Omdat de regering aangeeft niet bereid te zijn om nu en in de toekomst de werkloosheidswetgeving aan te passen om zodoende wel aan te kunnen sluiten bij deel IV van de Code vragen deze leden waarom dat nu of in de toekomst niet mogelijk zou zijn. Kan de regering expliciteren welke fundamentele en omvangrijke wijzigingen van Werkloosheidswet nodig zouden zijn om wel aan de Code te voldoen? Kan de regering verder ingaan waarom deze wijzigingen niet mogelijk zouden zijn binnen het huidige stelsel, gebaseerd op arbeidsverleden? Indien die fundamentele en omvangrijke wijzigingen worden gedaan wat zijn dan de «substantiële stijging van de WW-lasten»?

Genoemde leden vragen de regering verder of het klopt dat wanneer de minimale WW-duur na een half jaar werken 6 maanden wordt, Nederland dan wel voldoet aan de minimumnorm van 21 weken WW-duur na 1 jaar werken. Kan de regering daarbij ook ingaan op de, zeker in deze coronacrisis met de roep om de minimale WW-duur te verlengen, het vreemd is om deel IV van de code op te zeggen?
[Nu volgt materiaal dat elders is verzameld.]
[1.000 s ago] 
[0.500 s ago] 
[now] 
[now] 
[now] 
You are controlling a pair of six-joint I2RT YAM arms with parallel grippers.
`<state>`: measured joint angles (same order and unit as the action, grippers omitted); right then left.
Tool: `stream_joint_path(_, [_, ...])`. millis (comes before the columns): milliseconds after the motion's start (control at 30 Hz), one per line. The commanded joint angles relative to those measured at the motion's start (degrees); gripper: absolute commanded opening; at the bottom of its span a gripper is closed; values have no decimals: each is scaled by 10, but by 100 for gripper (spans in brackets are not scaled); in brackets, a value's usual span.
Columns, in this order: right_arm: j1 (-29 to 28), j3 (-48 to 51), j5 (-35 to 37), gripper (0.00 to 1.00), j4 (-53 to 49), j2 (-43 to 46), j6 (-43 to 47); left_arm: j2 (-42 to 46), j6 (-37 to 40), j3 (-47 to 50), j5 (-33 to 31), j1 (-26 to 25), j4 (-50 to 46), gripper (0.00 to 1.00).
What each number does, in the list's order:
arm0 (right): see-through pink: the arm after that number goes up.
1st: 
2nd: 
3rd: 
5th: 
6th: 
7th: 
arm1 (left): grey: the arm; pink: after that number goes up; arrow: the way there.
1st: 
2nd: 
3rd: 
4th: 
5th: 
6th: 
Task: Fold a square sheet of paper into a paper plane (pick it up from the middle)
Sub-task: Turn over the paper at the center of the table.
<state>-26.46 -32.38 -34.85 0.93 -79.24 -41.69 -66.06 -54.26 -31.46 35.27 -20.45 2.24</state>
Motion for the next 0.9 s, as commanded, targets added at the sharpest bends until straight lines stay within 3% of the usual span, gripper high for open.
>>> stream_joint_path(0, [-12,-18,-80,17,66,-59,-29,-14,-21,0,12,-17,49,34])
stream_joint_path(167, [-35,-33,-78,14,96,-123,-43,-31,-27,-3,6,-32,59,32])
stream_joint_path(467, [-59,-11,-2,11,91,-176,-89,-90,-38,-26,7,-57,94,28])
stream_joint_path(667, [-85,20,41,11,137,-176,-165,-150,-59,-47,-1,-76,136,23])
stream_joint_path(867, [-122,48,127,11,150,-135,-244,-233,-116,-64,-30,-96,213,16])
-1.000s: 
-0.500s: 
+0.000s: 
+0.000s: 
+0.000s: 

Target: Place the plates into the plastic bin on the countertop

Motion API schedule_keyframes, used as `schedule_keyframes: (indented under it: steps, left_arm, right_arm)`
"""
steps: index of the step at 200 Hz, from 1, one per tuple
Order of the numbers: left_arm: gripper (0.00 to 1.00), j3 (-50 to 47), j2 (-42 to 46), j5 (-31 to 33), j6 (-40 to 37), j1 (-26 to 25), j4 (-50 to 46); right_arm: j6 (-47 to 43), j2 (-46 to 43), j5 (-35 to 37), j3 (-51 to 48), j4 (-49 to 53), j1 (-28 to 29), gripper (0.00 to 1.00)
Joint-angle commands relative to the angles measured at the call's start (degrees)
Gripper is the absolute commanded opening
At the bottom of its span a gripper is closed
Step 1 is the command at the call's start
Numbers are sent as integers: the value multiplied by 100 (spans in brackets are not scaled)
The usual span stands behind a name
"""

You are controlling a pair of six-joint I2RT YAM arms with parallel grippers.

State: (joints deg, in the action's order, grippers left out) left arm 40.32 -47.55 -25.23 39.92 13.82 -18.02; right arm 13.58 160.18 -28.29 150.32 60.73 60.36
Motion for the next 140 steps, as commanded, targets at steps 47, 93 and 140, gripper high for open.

Als laatste willen genoemde leden weten waarom nu vlak voor de verkiezingen over wordt gegaan tot opzegging van dat gedeelte van de Europese Code terwijl er nog tot in 2022 de tijd is om hierover te spreken? Vanwaar deze haast? Heeft de regering overwogen een eventuele opzegging van een deel van de Code over te laten aan een nieuw kabinet? Zo ja, waarom heeft de regering daar niet voor gekozen? Zo nee, wil de regering dit alsnog overwegen?